Population (2025-12-31)
- • Total: 38,051
- • Density: 1,628/km^{2} (4,217/sq mi)
- Time zone: UTC+01:00 (CET)
- • Summer (DST): UTC+02:00 (CEST)
- Postal codes: 50389
- Dialling codes: 02236, 02232
- Vehicle registration: BM
- Website: www.wesseling.de

= Wesseling =

Wesseling (/de/) is an industrial German city on the Rhine bordering Cologne city on the south. With three chemical plants and a petroleum refinery within its city limits, it has an important place in the international petrochemical industry.

==History and etymology==
The find of Roman consecration altars, the excavation of a Roman country house and Franconian burial grounds are early evidence of the settlement of the place. Wesseling originates from the Latin "Wasliacum" which means "Village of Waslica". The story that Wesseling originates from "changing of the rope" (Cologne-bred:Wechsel de Ling) from when Rhine boats were pulled by horses is an urban legend, because the name Wesseling is centuries older than the horse-changing station, which was located in Wesseling in the 18th century.

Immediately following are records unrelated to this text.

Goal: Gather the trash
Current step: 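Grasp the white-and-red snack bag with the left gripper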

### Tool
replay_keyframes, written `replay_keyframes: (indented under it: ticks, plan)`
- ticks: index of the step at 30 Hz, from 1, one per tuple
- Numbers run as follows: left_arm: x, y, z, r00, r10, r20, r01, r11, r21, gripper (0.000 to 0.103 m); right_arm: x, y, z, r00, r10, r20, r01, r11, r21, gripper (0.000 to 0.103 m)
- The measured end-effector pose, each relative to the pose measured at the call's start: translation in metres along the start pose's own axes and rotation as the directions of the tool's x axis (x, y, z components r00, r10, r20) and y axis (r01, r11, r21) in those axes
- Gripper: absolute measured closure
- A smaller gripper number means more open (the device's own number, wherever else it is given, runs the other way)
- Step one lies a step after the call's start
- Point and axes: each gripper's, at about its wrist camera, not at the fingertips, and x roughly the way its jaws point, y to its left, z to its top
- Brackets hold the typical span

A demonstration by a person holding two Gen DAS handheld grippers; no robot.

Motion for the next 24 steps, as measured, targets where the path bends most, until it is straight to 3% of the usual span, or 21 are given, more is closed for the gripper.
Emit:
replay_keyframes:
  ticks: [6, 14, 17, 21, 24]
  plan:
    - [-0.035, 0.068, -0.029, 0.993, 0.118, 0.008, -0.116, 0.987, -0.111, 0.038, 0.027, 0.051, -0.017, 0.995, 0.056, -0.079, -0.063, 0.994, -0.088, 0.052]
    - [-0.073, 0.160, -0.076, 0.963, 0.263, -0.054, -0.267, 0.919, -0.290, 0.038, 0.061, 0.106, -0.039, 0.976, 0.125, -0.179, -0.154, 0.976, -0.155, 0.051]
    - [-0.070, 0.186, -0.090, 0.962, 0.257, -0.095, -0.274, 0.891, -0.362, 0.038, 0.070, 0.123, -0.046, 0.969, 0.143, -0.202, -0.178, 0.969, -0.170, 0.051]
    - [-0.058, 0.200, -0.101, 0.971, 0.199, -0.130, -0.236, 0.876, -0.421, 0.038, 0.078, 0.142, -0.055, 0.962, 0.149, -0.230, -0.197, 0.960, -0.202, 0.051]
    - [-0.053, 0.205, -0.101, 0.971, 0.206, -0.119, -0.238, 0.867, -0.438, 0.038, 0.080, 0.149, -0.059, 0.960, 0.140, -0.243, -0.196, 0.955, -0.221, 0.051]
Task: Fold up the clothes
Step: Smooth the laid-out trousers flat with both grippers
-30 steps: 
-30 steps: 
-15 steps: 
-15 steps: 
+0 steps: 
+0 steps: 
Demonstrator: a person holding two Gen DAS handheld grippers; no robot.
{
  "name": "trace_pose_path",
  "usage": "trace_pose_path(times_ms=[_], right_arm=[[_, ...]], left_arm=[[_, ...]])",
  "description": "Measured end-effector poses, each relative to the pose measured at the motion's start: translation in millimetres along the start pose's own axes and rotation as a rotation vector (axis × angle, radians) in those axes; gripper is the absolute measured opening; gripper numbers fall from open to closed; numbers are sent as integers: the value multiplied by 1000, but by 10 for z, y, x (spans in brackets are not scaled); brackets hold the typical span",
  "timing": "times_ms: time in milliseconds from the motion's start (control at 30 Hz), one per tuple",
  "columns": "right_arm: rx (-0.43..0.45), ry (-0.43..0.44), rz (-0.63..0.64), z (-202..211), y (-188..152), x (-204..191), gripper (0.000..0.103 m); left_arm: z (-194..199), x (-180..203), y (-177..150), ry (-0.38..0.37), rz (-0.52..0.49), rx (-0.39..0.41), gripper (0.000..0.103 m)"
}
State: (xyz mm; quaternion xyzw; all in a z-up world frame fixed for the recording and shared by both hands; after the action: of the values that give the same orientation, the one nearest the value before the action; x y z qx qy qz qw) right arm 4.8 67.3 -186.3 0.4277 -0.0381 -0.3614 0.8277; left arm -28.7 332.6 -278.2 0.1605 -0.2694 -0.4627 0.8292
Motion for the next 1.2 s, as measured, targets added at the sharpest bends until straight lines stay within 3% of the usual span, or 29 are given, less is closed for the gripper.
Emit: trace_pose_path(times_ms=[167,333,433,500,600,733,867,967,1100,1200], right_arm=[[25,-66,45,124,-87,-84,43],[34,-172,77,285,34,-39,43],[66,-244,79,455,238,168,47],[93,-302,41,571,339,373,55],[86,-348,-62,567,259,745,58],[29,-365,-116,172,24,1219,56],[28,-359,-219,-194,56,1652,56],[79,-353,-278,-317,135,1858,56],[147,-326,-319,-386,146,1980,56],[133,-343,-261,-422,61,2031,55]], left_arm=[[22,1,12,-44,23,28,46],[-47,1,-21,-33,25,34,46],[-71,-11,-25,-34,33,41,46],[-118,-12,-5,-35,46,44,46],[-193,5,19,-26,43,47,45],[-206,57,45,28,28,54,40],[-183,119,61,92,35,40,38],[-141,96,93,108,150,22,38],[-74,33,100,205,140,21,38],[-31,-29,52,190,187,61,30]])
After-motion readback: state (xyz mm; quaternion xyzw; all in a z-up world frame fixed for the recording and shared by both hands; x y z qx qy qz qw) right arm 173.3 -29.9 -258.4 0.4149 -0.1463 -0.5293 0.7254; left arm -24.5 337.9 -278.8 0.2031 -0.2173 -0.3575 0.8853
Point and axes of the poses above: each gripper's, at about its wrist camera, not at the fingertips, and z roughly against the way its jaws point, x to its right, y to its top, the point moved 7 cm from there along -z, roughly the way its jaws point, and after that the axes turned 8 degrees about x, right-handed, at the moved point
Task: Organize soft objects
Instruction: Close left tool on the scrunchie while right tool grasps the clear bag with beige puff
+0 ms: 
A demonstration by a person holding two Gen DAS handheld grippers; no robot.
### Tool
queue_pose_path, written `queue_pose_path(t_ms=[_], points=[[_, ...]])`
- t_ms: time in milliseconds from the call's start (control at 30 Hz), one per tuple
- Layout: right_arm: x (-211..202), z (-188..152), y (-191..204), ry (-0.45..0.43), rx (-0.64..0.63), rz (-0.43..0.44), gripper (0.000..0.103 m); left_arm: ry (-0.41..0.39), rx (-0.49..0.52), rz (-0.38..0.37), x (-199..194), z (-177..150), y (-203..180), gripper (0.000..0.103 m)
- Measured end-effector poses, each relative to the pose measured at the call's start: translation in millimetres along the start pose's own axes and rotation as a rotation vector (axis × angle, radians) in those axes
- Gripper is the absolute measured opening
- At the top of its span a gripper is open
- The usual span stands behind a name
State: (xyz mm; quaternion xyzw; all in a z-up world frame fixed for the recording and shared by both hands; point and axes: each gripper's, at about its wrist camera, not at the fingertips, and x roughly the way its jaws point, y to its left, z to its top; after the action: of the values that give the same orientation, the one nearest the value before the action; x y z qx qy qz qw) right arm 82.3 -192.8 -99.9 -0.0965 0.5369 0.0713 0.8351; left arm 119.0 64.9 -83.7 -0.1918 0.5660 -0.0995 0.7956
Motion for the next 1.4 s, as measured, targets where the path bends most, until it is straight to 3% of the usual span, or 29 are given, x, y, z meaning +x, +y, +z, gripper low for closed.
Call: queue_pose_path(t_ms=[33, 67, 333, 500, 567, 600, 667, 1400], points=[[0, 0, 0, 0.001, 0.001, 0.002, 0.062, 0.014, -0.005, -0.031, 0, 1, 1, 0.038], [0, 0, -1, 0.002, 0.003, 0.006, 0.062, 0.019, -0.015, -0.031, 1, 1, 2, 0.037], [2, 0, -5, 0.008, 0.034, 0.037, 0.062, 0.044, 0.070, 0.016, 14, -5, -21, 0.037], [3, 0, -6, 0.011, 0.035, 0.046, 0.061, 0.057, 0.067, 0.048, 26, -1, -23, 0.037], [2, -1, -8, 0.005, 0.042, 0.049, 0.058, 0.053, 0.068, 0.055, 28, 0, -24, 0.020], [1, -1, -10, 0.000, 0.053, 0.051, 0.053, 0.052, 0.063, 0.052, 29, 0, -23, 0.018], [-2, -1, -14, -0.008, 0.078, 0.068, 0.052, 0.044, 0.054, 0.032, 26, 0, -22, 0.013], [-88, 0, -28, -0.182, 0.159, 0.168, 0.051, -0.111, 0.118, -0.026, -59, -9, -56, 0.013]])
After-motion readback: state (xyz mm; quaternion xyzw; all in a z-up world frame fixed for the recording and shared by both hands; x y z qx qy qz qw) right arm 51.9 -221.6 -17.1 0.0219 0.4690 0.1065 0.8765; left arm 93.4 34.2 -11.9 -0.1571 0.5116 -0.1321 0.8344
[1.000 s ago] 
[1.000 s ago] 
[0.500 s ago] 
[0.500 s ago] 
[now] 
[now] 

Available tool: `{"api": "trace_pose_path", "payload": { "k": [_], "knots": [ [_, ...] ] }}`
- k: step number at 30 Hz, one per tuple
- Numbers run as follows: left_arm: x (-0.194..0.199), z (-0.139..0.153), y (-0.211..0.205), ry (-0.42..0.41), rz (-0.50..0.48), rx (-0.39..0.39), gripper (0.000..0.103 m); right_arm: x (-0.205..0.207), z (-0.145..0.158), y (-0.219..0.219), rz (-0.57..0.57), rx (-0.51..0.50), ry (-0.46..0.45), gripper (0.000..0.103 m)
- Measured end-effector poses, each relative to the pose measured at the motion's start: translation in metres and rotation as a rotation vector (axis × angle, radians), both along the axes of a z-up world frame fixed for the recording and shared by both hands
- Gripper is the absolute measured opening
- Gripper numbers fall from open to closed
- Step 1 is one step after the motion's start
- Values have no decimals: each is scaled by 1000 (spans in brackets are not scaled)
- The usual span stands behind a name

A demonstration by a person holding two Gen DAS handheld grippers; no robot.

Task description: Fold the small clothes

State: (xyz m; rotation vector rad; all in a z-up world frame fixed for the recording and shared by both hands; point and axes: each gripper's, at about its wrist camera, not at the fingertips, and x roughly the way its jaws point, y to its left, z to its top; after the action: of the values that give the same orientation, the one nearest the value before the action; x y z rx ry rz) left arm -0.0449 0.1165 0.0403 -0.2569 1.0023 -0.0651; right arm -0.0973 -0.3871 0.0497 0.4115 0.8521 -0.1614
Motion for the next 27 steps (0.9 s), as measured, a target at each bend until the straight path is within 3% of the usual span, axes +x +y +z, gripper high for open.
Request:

Around 1700 there was a team changing point for towing boats in Wesseling. Until industrialization, the place between Cologne and Bonn remained rather insignificant. Only in 1793 did a tannery hint at the coming industrial age. In 1848 a democratic workers' association was founded in Wesseling. In this year, the uprising of the Treidler (Rheinhalfen) spread to the Wesselinger Treidelstation, who saw their trade endangered by the upcoming steamship. In 1880, Heinrich and Franz Zimmermann founded the 'Chemische Fabrik Wesseling' for the processing of gas cleaning mass as the origin of today's Evonik chemical works in the north of the city. In 1904 the construction of the Rheinuferbahn (Rhine bank railway) from Cologne via Wesseling to Bonn began. A transverse railway has connected Wesseling with Brühl since 1900. Today, this line is mostly used for freight traffic.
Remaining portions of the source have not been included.